1. ## diff eq help

Find the particular solution of the differential equation: y" - 4y' + 4y = e^(2x)?

I'm not sure what to do b/c I get 0 for A?? Can someone help, this is what I had so far:

Y(x) = Ae^2x
Y'(x) = 2Ae^2x
Y"(x) = 4Ae^2x

So... 4Ae^2x - 8Ae^2x + 4Ae^2x = e^2x
Which becomes 0 = e^2x

and then I'm stumped...

2. Have you ever used Variation of Parameters?.

$\displaystyle m^{2}-4m+4=0, \;\ (m-2)^{2}=0$

$\displaystyle y_{c}=C_{1}e^{2x}+C_{2}xe^{2x}$

$\displaystyle y_{1}=e^{2x}, \;\ y_{2}=xe^{2x}$

$\displaystyle W=\begin{vmatrix}e^{2x}&xe^{2x}\\2e^{2x}&2xe^{2x}+ e^{2x}\end{vmatrix}=e^{4x}$

$\displaystyle W_{1}=\begin{vmatrix}0&xe^{2x}\\e^{2x}&2xe^{2x}+e^ {2x}\end{vmatrix}=-xe^{4x}$

$\displaystyle W_{2}=\begin{vmatrix}e^{2x}&0\\2e^{2x}&e^{2x}\end{ vmatrix}=e^{4x}$

$\displaystyle u'_{1}=\frac{W_{1}}{W}=-x$

$\displaystyle u'_{2}=\frac{W_{2}}{W}=1$

$\displaystyle \int{-x}dx=\frac{-x^{2}}{2}$

$\displaystyle \int{1}dx=x$

$\displaystyle y_{p}=(\frac{-x^{2}}{2})e^{2x}+(x)xe^{2x}=\frac{x^{2}e^{2x}}{2}$

$\displaystyle y=y_{c}+y_{p}=C_{1}e^{2x}+C_{2}xe^{2x}+\frac{x^{2} e^{2x}}{2}$

$\displaystyle y=\left(\frac{x^{2}}{2}+C_{1}+C_{2}x\right)e^{2x}$

Whew, it's time for beddy-bye

3. Originally Posted by suki0918
Find the particular solution of the differential equation: y" - 4y' + 4y = e^(2x)?
Galactus used Variation of Parameters.

Another method is to use Method of Undetermined Coefficients.

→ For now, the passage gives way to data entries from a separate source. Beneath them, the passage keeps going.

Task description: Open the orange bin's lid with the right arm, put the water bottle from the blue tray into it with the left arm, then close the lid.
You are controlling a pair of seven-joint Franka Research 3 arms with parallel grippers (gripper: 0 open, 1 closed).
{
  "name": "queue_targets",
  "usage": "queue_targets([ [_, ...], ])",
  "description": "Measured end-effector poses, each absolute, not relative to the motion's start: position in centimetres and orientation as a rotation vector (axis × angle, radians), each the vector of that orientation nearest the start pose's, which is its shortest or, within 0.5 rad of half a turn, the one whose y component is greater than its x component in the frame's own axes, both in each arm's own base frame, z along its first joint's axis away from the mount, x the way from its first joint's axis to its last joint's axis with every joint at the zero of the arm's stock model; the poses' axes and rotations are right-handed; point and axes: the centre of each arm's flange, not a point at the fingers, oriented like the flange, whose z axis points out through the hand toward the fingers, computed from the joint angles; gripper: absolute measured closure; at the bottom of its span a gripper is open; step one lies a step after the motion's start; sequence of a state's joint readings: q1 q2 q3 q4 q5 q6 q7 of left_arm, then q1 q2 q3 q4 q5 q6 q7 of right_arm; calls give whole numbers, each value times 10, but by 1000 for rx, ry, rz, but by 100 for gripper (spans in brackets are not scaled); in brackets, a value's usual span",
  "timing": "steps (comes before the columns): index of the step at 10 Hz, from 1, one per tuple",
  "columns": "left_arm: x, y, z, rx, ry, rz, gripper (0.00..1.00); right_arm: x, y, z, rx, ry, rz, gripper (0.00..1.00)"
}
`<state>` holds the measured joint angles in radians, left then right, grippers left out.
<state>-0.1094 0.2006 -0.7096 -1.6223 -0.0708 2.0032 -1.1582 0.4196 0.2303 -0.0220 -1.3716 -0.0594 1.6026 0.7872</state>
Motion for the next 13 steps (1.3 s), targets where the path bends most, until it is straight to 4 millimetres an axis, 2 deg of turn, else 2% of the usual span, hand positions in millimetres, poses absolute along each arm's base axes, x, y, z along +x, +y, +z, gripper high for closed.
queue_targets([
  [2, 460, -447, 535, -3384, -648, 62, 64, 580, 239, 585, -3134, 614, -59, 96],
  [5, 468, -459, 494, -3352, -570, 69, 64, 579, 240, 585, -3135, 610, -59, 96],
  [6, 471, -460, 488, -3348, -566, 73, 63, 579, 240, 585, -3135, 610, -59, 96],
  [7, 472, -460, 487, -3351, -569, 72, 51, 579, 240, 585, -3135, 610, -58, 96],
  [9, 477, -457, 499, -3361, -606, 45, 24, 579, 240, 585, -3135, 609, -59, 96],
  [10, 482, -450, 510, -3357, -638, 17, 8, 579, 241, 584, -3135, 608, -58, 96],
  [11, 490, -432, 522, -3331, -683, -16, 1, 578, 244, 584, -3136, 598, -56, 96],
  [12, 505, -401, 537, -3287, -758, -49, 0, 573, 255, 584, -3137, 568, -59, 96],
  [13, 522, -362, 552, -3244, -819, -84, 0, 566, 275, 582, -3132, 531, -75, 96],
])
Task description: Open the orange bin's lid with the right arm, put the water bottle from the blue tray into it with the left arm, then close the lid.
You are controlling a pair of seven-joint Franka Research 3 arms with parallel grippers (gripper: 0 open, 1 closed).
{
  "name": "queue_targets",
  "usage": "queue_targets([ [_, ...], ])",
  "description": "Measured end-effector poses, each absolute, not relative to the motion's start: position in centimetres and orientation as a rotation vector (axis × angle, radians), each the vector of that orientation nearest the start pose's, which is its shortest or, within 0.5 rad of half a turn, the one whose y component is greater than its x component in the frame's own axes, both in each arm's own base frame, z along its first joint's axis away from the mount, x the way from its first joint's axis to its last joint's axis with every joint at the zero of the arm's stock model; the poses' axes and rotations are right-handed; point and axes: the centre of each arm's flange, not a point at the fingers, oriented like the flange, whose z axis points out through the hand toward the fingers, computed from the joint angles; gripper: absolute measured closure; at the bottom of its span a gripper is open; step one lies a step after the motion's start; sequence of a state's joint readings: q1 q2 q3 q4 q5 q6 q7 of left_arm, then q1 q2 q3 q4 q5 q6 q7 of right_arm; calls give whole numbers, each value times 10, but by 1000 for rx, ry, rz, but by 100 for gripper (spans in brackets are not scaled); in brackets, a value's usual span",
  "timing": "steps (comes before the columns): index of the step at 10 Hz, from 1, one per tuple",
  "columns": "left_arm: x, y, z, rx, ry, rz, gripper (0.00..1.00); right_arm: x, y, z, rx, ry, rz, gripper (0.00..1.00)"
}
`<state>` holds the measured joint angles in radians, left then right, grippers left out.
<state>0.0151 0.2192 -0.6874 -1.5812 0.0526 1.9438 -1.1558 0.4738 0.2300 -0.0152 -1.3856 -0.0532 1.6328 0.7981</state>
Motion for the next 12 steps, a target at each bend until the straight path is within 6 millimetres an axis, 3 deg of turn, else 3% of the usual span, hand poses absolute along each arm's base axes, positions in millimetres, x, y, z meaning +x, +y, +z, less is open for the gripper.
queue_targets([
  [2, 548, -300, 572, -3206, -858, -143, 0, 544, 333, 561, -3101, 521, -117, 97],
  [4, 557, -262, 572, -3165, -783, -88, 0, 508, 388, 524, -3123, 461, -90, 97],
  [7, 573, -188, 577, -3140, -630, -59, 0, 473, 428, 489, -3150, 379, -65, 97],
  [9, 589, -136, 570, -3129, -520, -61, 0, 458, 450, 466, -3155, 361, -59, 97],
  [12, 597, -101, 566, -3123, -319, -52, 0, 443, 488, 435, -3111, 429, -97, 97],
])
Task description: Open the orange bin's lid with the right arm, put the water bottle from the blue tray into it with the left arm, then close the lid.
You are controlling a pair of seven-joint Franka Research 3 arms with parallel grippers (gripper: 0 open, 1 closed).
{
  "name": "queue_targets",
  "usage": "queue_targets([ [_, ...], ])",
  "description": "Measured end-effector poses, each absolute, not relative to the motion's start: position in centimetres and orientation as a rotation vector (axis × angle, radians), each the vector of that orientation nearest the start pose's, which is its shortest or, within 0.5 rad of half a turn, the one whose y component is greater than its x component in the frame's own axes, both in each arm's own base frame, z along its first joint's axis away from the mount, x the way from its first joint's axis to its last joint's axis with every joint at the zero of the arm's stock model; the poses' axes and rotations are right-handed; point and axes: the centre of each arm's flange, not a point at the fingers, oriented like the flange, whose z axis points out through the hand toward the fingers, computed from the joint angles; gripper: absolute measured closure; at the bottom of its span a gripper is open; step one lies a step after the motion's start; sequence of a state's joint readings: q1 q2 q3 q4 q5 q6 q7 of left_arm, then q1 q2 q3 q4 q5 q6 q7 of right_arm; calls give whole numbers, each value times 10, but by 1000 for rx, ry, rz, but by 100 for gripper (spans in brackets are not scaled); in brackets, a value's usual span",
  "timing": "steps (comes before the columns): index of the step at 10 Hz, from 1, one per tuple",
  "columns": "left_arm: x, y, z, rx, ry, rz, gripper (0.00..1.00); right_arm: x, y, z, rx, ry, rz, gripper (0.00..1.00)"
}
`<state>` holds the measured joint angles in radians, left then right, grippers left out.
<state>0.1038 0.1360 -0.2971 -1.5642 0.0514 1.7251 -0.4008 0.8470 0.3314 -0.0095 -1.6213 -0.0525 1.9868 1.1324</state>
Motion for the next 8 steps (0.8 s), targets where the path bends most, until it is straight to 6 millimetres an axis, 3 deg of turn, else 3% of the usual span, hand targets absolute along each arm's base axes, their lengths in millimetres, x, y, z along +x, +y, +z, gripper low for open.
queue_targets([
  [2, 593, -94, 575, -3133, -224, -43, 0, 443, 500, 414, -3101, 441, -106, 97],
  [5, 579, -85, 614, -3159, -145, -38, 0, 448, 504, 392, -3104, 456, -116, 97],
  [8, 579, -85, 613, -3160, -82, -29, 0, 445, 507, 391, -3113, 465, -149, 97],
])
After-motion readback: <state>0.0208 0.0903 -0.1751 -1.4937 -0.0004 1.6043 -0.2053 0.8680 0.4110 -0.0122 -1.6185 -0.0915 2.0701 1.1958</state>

The general solution is $\displaystyle y=C_1 e^{2x}+C_2xe^{2x}$

Since the RHS has $\displaystyle e^{2x}$ we look for a solution of the form $\displaystyle y=Ae^{2x}$. But that is among the solutions! So we multiply by $\displaystyle x$ to look for a solution of the form $\displaystyle y=Axe^{2x}$. But that is also among the solutions! So we look for a solution of the form $\displaystyle y=Ax^2e^{2x}$.

4. TPH,
Why didn't you use "Thou shall not covet anothers work as thine own"?
Lol verry funny though I must tell that to my Catholic friends.